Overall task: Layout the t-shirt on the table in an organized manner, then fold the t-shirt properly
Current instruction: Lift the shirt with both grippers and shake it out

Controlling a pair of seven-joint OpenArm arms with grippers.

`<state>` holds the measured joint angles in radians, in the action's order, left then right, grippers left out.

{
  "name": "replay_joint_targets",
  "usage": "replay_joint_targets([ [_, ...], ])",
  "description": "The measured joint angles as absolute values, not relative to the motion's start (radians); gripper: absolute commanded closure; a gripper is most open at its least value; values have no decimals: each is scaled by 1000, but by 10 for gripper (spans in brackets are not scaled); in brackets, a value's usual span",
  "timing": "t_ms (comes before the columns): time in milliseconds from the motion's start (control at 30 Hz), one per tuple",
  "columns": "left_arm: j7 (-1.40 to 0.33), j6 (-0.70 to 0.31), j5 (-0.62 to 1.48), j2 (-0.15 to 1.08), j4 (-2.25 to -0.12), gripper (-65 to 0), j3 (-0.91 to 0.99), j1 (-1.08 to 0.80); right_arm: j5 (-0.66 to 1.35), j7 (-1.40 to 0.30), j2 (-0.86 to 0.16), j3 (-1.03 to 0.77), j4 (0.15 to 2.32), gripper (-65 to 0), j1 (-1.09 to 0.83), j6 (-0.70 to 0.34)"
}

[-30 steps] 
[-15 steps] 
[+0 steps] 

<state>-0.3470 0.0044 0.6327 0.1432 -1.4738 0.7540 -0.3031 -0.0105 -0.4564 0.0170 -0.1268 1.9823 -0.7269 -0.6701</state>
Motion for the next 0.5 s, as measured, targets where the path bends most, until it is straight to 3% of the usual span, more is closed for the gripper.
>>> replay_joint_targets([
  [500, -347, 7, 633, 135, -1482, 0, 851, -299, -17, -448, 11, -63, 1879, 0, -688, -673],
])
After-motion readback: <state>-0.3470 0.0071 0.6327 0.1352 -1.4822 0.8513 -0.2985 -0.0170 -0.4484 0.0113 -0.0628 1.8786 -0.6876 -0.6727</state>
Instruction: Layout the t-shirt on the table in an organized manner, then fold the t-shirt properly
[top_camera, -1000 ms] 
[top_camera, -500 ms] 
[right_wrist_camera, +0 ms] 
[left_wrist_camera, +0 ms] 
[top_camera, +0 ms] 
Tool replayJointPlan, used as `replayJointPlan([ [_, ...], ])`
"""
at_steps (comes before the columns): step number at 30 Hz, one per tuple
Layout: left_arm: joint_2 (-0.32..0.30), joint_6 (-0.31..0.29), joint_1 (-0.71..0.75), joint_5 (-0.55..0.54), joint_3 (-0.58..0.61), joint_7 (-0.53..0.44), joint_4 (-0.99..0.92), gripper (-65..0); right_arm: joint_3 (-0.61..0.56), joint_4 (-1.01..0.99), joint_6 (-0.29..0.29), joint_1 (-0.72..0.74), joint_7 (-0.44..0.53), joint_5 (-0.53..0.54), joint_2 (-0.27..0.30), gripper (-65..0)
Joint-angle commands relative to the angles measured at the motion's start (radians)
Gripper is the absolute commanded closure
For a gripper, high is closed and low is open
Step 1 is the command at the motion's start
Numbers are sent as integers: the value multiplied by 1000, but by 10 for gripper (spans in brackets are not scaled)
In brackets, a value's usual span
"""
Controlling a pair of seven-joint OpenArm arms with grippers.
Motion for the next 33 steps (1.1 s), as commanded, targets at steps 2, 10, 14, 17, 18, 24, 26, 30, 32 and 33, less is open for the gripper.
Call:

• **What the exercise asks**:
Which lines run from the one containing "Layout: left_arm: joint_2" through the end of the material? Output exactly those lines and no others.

• **Expected output**:
Layout: left_arm: joint_2 (-0.32..0.30), joint_6 (-0.31..0.29), joint_1 (-0.71..0.75), joint_5 (-0.55..0.54), joint_3 (-0.58..0.61), joint_7 (-0.53..0.44), joint_4 (-0.99..0.92), gripper (-65..0); right_arm: joint_3 (-0.61..0.56), joint_4 (-1.01..0.99), joint_6 (-0.29..0.29), joint_1 (-0.72..0.74), joint_7 (-0.44..0.53), joint_5 (-0.53..0.54), joint_2 (-0.27..0.30), gripper (-65..0)
Joint-angle commands relative to the angles measured at the motion's start (radians)
Gripper is the absolute commanded closure
For a gripper, high is closed and low is open
Step 1 is the command at the motion's start
Numbers are sent as integers: the value multiplied by 1000, but by 10 for gripper (spans in brackets are not scaled)
In brackets, a value's usual span
"""
Controlling a pair of seven-joint OpenArm arms with grippers.
Motion for the next 33 steps (1.1 s), as commanded, targets at steps 2, 10, 14, 17, 18, 24, 26, 30, 32 and 33, less is open for the gripper.
Call:

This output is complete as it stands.